Similarly, I can sort of see that for a principal prime ideal $\pi \mathcal O_K$ of $K$, with $\pi$ being "positive" (in terms of the various embeddings $K \rightarrow \mathbb{C}$), one can embed $K$ into a cyclotomic extension $K(\zeta)$ and put congruence conditions modulo $m \mathcal O$ on how $\pi$ splits.
But what does class field theory say about the splitting of a nonprincipal prime ideal? The thing I have heard about is how we can use "congruence conditions" to characterize how prime ideals split in abelian extension, but what do congruence conditions even mean here?
This is why we define ray class groups.
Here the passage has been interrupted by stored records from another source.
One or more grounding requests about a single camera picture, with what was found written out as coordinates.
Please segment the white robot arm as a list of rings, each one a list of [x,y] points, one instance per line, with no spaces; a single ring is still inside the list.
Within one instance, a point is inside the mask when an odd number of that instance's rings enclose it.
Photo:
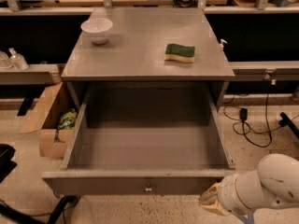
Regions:
[[[243,217],[258,209],[299,206],[299,160],[282,154],[263,157],[255,170],[227,175],[199,198],[216,215]]]

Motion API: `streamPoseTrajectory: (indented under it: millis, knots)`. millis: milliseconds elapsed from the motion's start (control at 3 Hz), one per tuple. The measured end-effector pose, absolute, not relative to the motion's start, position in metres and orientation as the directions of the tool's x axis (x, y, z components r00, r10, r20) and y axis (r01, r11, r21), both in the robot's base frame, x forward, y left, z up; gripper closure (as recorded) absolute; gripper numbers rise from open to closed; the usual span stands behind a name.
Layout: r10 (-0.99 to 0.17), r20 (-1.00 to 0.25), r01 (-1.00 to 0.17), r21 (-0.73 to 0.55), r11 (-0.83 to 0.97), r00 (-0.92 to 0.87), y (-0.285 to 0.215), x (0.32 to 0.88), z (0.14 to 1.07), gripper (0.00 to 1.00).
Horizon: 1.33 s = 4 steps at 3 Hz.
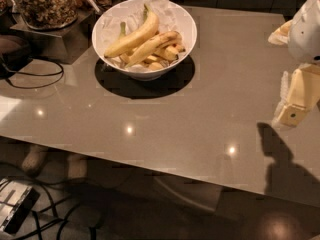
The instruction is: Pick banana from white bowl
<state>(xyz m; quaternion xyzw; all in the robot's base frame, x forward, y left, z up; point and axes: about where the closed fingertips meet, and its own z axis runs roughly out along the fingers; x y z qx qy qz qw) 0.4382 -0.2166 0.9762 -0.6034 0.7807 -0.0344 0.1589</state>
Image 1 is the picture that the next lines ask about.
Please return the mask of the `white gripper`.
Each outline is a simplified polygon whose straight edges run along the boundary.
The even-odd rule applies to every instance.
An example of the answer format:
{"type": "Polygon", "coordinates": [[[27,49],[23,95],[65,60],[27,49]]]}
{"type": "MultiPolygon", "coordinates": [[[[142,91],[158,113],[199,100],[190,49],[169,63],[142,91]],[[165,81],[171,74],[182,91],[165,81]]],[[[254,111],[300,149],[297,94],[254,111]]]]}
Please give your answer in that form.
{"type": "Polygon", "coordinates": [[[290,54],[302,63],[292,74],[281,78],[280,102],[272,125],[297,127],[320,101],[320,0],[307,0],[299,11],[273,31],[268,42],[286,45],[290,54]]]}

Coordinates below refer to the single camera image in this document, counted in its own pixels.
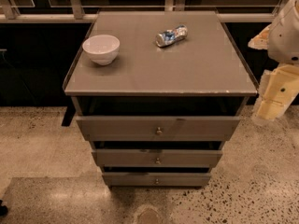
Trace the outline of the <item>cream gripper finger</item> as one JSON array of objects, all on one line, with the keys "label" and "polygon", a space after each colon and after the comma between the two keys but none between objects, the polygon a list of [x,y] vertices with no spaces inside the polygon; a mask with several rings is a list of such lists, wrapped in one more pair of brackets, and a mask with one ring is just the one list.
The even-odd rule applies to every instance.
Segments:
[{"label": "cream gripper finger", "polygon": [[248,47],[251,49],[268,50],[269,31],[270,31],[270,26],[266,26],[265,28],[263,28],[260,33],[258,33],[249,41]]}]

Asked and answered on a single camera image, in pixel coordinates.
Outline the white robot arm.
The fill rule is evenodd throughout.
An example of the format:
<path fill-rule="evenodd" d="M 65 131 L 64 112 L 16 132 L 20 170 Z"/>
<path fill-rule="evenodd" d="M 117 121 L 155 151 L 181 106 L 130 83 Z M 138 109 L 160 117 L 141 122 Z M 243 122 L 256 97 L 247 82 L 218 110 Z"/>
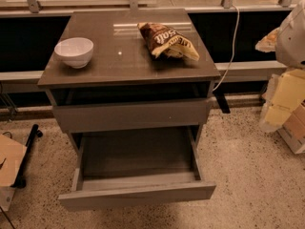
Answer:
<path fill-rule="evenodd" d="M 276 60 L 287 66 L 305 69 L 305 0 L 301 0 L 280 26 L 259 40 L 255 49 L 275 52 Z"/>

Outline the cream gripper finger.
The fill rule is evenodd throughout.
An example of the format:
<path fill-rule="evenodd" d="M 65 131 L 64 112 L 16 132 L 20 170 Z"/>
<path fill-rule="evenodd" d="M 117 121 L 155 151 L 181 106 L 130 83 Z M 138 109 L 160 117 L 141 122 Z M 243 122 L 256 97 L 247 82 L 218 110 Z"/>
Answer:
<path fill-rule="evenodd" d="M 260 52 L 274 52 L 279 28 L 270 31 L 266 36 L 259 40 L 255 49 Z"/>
I follow notation from Pete Clark's notes.
Let $\mathfrak{m}$ be a modulus of $K$ -- that is to say, the formal product of an ideal $\mathfrak{m}_0$ and some collections $\infty_1$, $\infty_2$, ..., $\infty_a$ of embeddings $K \to \mathbb{R}$. Let $I(\mathfrak{m})$ be the group of fractional ideals generated by the prime ideals not dividing $\mathfrak{m}_0$. Let $P(\mathfrak{m})$ be the subgroup of $I(\mathfrak{m})$ given by principal fractional ideal $(\alpha)$ where $\alpha \equiv 1 \bmod \mathfrak{m_0}$ and where $\infty_j(\alpha)>0$ for each $j$. The ray class group $Cl(\mathfrak{m})$ is $I(\mathfrak{m})/P(\mathfrak{m})$.
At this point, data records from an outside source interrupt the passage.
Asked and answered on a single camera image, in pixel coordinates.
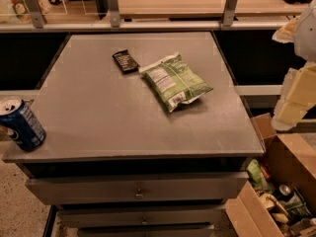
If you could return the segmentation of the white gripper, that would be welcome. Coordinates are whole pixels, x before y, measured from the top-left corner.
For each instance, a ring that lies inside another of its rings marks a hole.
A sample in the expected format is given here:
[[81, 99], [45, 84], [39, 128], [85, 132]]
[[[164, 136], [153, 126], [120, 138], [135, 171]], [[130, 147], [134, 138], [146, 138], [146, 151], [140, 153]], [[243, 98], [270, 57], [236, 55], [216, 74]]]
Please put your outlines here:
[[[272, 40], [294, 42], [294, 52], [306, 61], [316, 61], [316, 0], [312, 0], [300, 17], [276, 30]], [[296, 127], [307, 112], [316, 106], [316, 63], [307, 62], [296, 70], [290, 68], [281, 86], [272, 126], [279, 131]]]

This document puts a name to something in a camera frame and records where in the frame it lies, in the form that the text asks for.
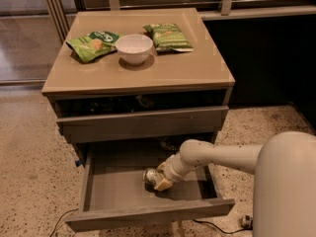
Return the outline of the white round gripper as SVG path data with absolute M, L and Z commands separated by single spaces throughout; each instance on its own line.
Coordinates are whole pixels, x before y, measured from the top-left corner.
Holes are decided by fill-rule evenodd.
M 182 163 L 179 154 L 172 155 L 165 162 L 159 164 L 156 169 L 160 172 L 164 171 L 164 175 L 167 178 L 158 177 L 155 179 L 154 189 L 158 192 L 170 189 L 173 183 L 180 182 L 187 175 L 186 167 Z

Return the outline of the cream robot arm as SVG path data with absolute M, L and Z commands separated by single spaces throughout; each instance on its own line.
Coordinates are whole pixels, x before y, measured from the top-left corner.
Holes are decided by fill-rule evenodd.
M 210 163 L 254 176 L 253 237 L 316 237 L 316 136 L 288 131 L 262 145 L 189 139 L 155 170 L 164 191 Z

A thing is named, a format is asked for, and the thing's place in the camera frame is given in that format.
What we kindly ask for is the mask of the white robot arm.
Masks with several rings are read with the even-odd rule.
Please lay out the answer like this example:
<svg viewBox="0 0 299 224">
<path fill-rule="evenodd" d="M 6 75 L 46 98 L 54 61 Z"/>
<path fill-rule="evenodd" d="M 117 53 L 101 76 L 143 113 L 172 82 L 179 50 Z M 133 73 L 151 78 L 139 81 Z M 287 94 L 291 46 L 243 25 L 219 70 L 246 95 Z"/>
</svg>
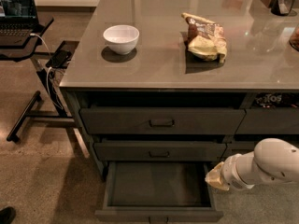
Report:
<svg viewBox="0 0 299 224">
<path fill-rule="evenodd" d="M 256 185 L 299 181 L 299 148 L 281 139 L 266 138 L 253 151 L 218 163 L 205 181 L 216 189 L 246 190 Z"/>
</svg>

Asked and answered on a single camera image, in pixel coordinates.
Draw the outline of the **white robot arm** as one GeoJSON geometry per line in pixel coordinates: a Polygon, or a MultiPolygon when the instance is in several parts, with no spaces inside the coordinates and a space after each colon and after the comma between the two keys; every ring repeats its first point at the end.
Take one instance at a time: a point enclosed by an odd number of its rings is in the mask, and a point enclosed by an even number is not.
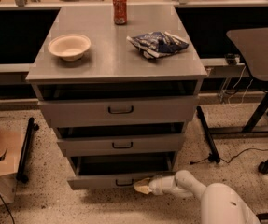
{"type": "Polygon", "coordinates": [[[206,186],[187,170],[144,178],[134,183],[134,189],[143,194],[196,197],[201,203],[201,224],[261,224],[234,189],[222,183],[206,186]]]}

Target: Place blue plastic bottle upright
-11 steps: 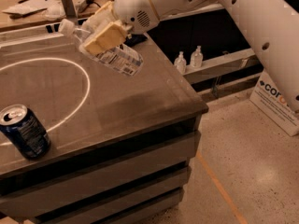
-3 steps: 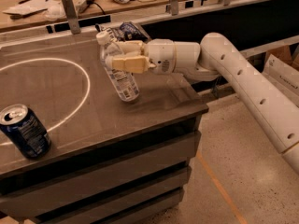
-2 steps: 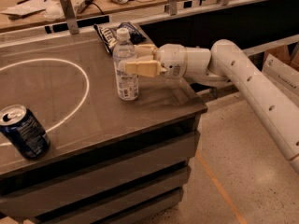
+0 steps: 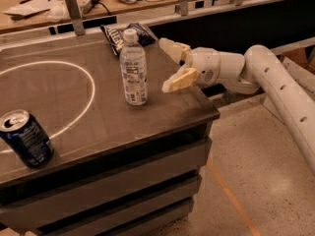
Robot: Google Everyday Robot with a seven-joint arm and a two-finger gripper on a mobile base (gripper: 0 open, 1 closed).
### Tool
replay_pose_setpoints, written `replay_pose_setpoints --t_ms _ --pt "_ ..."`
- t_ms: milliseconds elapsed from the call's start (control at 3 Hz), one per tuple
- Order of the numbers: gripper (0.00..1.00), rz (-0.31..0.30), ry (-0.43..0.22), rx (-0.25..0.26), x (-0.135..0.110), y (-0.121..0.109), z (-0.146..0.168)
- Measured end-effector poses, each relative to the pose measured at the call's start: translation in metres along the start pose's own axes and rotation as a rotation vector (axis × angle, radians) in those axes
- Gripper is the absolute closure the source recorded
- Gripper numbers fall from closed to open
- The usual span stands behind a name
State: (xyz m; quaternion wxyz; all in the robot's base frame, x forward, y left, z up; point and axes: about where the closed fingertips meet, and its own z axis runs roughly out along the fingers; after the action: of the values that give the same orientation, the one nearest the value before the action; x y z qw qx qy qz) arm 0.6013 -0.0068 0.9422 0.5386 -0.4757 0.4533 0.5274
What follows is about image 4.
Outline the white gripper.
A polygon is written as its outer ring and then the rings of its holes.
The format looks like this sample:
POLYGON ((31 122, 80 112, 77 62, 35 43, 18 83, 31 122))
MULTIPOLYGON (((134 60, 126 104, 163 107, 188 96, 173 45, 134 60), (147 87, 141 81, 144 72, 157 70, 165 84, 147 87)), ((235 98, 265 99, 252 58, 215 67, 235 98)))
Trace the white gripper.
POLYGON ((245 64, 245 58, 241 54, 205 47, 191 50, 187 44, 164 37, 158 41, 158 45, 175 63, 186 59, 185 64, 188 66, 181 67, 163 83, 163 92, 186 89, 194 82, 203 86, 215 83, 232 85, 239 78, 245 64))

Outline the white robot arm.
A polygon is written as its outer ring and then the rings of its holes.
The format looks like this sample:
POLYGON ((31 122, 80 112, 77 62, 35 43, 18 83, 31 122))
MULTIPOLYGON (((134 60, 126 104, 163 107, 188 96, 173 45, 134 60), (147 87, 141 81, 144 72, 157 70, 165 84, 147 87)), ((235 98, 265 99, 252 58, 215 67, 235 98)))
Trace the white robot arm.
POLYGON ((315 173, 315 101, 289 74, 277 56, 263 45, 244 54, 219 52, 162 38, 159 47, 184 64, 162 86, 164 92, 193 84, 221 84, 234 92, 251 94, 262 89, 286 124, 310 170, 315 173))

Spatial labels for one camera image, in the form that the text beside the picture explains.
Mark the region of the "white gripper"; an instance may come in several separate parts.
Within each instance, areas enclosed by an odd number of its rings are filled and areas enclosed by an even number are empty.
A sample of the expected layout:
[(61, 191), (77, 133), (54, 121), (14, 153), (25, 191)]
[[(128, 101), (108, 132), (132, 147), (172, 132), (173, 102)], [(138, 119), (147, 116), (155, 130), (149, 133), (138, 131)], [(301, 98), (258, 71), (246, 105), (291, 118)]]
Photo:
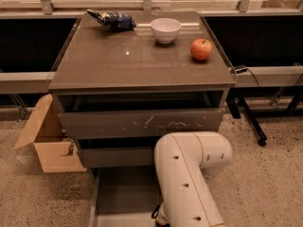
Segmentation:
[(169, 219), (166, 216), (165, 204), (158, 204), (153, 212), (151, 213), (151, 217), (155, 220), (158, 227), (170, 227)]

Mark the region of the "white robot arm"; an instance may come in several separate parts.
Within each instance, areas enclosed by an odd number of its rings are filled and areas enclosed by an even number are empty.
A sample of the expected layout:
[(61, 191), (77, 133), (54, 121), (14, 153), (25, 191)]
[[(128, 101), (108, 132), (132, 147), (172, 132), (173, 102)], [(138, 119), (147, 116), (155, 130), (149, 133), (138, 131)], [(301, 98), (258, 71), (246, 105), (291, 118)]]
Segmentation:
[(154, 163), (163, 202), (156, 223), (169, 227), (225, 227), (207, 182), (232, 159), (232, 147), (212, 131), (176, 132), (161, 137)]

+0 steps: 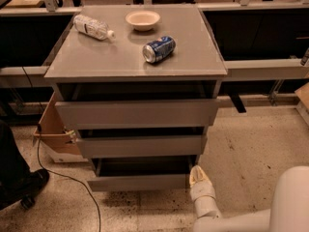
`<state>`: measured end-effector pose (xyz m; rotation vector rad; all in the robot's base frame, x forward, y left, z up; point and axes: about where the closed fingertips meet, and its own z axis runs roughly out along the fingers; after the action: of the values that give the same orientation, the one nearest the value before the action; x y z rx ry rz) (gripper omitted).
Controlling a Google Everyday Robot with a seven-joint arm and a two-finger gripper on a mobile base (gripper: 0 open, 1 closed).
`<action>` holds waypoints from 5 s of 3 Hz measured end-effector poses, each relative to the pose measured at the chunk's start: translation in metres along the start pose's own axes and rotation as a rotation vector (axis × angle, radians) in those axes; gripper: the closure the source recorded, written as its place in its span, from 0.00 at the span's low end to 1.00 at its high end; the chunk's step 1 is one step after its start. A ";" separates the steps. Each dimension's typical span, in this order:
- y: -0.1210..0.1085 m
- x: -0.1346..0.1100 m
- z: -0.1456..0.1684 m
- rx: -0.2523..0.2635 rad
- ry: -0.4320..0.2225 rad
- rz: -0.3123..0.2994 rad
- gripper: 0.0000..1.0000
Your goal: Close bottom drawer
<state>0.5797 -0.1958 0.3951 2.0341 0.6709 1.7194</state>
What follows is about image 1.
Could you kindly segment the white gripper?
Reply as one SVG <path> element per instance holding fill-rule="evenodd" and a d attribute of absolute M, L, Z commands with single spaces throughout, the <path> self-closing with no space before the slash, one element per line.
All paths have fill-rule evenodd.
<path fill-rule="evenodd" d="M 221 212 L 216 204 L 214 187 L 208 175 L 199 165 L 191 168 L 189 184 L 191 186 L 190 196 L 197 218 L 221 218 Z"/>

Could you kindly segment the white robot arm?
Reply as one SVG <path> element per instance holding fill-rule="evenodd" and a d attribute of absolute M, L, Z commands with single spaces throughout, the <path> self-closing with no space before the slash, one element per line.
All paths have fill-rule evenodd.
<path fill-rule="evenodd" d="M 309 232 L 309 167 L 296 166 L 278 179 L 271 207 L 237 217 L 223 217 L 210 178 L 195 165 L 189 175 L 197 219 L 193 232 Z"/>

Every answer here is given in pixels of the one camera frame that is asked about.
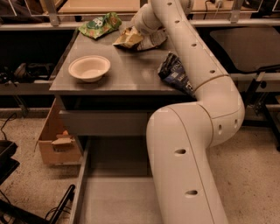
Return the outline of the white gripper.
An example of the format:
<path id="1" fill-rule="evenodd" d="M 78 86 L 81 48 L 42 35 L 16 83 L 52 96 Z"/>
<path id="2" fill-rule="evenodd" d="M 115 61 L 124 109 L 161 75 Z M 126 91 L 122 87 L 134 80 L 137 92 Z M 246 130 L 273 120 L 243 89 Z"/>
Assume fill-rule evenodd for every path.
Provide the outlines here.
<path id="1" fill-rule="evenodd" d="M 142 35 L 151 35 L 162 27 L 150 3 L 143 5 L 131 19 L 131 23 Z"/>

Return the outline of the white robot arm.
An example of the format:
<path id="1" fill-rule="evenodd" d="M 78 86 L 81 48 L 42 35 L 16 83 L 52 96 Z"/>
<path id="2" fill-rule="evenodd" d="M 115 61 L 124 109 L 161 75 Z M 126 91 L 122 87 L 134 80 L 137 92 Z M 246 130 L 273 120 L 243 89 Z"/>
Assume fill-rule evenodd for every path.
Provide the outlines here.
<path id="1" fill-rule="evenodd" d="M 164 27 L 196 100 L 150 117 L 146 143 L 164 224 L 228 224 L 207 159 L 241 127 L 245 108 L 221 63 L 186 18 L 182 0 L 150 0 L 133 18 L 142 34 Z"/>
Example 1: Take $K=\mathbb{Q}$ and the modulus $m \infty$, where $\infty$ is the unique embedding $\mathbb{Q} \to \mathbb{R}$. Then $I(m \infty)$ is the subgroup of $\mathbb{Q}^{\times}/(\pm 1)$ generated by primes which are relatively prime to $m$. The subgroup $P(m \infty)$ is positive rational numbers which $1 \bmod m$. The quotient $I(m \infty)/P(m \infty)$ is $\mathbb{Z}/(m \mathbb{Z})^{\times}$.
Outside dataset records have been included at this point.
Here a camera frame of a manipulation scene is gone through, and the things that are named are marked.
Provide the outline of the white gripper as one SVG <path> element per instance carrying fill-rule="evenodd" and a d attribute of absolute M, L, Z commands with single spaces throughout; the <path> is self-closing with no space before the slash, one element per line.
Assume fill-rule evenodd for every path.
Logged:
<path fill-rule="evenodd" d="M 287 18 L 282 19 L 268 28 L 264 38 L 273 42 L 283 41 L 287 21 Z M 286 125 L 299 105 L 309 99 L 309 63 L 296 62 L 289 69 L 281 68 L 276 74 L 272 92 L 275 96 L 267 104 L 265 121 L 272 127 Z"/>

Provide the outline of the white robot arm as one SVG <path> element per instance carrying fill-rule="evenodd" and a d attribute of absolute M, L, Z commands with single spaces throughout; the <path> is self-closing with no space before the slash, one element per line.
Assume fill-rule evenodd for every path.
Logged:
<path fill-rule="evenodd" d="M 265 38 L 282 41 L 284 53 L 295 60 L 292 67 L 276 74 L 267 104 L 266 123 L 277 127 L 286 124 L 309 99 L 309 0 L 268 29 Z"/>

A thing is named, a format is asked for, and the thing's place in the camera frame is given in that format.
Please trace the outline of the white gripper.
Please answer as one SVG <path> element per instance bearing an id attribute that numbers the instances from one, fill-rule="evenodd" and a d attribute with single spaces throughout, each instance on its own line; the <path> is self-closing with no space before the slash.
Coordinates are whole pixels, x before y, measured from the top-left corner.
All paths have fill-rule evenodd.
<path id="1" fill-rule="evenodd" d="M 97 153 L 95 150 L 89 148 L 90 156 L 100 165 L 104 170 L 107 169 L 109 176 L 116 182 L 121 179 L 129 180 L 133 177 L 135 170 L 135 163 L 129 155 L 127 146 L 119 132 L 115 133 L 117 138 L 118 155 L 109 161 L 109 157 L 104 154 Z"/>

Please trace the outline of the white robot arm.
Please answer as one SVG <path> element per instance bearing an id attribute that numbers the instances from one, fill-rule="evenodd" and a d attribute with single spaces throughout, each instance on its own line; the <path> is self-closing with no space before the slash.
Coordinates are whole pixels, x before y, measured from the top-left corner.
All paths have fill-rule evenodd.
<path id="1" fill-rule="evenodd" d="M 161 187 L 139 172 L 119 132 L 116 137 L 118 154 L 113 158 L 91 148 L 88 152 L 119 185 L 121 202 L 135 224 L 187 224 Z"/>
Example 2: Take the trivial modulus. Then $I(m)$ is the fractional ideal group and $P(m)$ is the group of principal ideals. The quotient $I(m \infty)/P(m \infty)$ is the class group.
Example 3: Let $K = \mathbb{Q}(\sqrt{3})$ and consider the modulus $\infty_1 \infty_2$, where $\infty_1(a+b \sqrt{3}) = a+b \sqrt{3} \in \mathbb{R}$ and $\infty_2(a+b \sqrt{3}) = a-b \sqrt{3}$. Then $I(\infty_1 \infty_2)$ is the fractional ideal group. Since $\mathcal{O}_K$ is a PID, the fractional ideal group is $K^{\times}/\mathcal{O}_K^{\times} = K^{\times} / (\pm (2+\sqrt{3})^{\mathbb{Z}})$. The subgroup $P(\infty_1 \infty_2)$ is elements of $K^{\times} / (\pm (2+\sqrt{3})^{\mathbb{Z}})$ which have a representative $\alpha$ with $\infty_1(\alpha)$ and $\infty_2(\alpha)>0$. Since all units of $\mathcal{O}_K$ have norm $1$, we can also say that $P(\infty_1 \infty_2)$ is ideals $(\alpha)$ where $N(\alpha)>0$.
The Artin Reciprocity theorem in its weakest form says the following: For any abelian extension $L/K$, there is a modulus $\mathfrak{m}$ of $L$ such that, for any $\mathfrak{p} \in I(\mathfrak{m})$, the splitting of $\mathfrak{p}$ in $L$ is determined by its class modulo $P(\mathfrak{m})$. Returning to the examples:
Example 1 continued For $p$ a prime of $\mathbb{Z}$ with $GCD(p,m)=1$, the splitting of $p$ in $\mathbb{Q}(\zeta_m)$ is determined by $p$ modulo $m$.
Example 2 continued If $H$ is the Hilbert class field of $K$, then the splitting of a prime $\mathfrak{p}$ in $H$ is determined by the ideal class of $\mathfrak{p}$. For example, the Hilbert class field of $\mathbb{Q}(\sqrt{-5})$ is $\mathbb{Q}(\sqrt{-5}, i)$. We obtain that a prime $\mathfrak{p}$ of $\mathbb{Q}(\sqrt{-5})$ splits in $\mathbb{Q}(\sqrt{-5}, i)$ if and only if $\mathfrak{p}$ is principal.
Example 3 continued A prime $(\pi)$ of $\mathbb{Q}(\sqrt{3})$ splits in $\mathbb{Q}(\sqrt{3}, i)$ if and only if $N(\pi)>0$.